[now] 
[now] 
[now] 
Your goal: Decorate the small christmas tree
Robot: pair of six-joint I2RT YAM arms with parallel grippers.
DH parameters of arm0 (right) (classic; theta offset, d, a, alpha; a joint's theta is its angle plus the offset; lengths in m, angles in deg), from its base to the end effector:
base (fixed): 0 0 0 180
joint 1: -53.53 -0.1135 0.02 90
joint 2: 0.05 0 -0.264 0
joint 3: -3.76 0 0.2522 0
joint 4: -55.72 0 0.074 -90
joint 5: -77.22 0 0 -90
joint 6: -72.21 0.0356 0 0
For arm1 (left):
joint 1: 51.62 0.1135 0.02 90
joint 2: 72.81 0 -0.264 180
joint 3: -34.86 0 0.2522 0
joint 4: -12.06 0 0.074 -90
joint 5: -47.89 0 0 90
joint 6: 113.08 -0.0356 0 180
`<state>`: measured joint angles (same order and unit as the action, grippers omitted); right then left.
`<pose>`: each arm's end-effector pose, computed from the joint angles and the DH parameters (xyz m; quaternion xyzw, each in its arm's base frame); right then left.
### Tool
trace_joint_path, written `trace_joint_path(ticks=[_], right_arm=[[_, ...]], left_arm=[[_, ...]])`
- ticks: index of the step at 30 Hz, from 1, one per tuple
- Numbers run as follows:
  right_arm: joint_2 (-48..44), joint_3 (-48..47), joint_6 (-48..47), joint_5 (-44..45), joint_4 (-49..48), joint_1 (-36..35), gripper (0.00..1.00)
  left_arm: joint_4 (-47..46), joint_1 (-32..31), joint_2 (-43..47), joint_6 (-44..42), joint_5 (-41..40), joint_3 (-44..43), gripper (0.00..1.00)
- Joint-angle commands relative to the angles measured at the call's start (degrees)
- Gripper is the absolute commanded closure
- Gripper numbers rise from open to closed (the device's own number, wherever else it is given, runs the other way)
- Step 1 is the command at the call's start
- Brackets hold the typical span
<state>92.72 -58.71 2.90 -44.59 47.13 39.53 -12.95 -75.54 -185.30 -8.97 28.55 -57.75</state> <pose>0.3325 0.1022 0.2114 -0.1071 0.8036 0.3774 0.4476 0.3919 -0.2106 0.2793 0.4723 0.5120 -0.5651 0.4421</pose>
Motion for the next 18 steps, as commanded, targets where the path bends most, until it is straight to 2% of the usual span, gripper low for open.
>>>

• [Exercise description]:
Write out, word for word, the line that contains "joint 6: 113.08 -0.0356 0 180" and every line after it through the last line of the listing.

• [Reply to the task]:
joint 6: 113.08 -0.0356 0 180
`<state>`: measured joint angles (same order and unit as the action, grippers omitted); right then left.
`<pose>`: each arm's end-effector pose, computed from the joint angles and the DH parameters (xyz m; quaternion xyzw, each in its arm's base frame); right then left.
### Tool
trace_joint_path, written `trace_joint_path(ticks=[_], right_arm=[[_, ...]], left_arm=[[_, ...]])`
- ticks: index of the step at 30 Hz, from 1, one per tuple
- Numbers run as follows:
  right_arm: joint_2 (-48..44), joint_3 (-48..47), joint_6 (-48..47), joint_5 (-44..45), joint_4 (-49..48), joint_1 (-36..35), gripper (0.00..1.00)
  left_arm: joint_4 (-47..46), joint_1 (-32..31), joint_2 (-43..47), joint_6 (-44..42), joint_5 (-41..40), joint_3 (-44..43), gripper (0.00..1.00)
- Joint-angle commands relative to the angles measured at the call's start (degrees)
- Gripper is the absolute commanded closure
- Gripper numbers rise from open to closed (the device's own number, wherever else it is given, runs the other way)
- Step 1 is the command at the call's start
- Brackets hold the typical span
<state>92.72 -58.71 2.90 -44.59 47.13 39.53 -12.95 -75.54 -185.30 -8.97 28.55 -57.75</state> <pose>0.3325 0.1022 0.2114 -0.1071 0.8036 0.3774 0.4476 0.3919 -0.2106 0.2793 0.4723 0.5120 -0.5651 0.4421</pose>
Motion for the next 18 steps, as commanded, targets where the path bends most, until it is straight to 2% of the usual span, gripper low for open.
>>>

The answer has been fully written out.